Aim of the task:
In the listing below, find the line containing "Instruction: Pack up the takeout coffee" and the line containing "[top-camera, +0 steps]". Repeat exactly those two lines and every line between them.

Available data:
-- Opening Marker --
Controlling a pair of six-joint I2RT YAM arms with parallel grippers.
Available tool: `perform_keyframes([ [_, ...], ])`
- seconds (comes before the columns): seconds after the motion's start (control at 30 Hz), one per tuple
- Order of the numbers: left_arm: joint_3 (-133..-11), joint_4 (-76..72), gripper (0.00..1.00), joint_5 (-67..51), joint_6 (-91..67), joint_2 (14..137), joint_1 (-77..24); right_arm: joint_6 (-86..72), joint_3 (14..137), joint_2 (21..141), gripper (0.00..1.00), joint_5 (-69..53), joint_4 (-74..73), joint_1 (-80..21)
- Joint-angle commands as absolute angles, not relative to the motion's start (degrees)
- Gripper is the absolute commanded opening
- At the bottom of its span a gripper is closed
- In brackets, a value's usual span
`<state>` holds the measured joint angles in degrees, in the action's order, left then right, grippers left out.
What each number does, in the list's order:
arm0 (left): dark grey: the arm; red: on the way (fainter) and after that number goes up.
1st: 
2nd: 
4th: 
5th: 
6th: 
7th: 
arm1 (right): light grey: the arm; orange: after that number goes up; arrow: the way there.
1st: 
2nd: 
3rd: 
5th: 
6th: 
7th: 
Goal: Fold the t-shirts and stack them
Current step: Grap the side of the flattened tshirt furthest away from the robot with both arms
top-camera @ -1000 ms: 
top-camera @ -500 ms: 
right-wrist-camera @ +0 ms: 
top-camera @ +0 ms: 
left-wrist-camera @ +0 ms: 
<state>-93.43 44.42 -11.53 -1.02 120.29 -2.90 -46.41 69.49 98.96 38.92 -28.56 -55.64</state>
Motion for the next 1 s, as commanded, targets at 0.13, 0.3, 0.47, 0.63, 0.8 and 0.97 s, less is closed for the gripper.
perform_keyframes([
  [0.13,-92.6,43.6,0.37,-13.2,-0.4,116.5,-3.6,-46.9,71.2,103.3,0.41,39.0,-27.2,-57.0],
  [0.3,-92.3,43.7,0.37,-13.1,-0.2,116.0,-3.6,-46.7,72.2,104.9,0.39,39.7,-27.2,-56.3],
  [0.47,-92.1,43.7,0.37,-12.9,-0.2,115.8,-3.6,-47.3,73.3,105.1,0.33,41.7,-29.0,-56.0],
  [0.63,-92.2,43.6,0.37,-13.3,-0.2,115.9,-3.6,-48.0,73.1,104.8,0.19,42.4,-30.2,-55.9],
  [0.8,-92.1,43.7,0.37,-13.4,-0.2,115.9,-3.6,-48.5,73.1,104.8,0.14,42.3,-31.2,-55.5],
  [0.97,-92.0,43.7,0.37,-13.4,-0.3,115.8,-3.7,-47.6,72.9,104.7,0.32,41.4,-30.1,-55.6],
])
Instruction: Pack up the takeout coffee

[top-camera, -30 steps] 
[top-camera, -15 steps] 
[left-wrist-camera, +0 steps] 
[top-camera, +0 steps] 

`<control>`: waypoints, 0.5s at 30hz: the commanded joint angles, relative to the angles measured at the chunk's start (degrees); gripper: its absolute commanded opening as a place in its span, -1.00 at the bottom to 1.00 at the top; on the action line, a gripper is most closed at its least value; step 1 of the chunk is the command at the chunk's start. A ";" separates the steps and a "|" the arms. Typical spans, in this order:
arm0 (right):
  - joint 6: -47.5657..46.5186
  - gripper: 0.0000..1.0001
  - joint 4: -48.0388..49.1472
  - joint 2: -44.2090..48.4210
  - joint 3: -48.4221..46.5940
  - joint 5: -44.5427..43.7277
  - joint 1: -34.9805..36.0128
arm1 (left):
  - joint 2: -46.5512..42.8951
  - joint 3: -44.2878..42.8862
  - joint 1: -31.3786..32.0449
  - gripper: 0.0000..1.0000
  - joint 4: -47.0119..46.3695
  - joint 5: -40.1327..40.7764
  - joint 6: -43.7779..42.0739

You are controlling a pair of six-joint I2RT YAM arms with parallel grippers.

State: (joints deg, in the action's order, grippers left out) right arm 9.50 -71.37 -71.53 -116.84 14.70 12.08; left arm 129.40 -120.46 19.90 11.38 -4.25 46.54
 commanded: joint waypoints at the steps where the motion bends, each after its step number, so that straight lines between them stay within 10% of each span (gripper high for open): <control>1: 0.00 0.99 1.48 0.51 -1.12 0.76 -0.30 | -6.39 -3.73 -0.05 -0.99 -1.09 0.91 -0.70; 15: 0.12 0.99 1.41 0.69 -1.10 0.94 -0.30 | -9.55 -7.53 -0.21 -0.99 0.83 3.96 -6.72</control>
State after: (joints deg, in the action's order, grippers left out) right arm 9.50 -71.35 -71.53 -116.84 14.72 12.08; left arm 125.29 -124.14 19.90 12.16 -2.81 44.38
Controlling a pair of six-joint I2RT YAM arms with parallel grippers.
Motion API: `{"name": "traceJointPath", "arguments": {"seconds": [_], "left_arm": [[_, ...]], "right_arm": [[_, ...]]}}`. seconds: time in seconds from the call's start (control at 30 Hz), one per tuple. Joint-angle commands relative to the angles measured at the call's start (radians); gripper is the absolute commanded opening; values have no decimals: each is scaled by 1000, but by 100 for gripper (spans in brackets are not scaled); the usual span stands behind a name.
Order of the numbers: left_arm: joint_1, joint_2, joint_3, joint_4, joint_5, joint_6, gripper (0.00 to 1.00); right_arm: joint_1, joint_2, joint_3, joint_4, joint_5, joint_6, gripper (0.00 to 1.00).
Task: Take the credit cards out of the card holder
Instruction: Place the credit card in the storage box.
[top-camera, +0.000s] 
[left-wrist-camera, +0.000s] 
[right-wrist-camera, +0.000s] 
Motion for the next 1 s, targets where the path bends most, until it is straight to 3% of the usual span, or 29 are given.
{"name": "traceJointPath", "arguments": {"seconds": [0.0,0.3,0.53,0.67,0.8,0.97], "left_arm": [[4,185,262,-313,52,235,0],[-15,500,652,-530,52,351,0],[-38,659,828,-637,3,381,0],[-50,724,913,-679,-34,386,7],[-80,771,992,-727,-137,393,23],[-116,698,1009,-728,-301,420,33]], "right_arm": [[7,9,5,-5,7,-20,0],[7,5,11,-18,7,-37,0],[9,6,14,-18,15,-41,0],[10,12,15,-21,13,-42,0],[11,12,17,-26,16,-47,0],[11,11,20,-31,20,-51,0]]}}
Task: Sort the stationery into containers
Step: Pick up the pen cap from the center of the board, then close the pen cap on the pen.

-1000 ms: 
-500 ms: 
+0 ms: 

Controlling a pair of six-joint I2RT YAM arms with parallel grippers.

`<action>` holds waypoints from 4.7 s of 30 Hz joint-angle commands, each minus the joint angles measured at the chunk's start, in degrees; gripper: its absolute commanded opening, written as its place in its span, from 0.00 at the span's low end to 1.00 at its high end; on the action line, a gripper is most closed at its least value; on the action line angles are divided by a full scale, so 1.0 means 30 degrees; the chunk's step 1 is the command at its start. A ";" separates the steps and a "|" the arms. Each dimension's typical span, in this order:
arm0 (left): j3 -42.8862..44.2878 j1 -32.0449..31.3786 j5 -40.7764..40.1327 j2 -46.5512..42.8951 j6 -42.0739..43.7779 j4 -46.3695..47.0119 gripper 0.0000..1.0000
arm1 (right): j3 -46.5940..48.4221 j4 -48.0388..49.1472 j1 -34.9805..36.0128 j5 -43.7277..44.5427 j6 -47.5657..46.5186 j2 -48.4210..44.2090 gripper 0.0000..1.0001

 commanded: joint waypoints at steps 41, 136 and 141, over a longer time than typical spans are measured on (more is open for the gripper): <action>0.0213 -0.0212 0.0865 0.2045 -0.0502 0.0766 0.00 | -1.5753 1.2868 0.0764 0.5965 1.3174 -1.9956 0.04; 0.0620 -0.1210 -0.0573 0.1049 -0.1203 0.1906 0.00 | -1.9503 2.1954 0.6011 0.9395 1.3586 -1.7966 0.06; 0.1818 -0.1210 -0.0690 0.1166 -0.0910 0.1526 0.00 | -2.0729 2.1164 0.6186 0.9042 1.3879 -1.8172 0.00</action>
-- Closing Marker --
Expected output:
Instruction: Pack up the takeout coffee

[top-camera, -30 steps] 
[top-camera, -15 steps] 
[left-wrist-camera, +0 steps] 
[top-camera, +0 steps] 

There's no more to the output.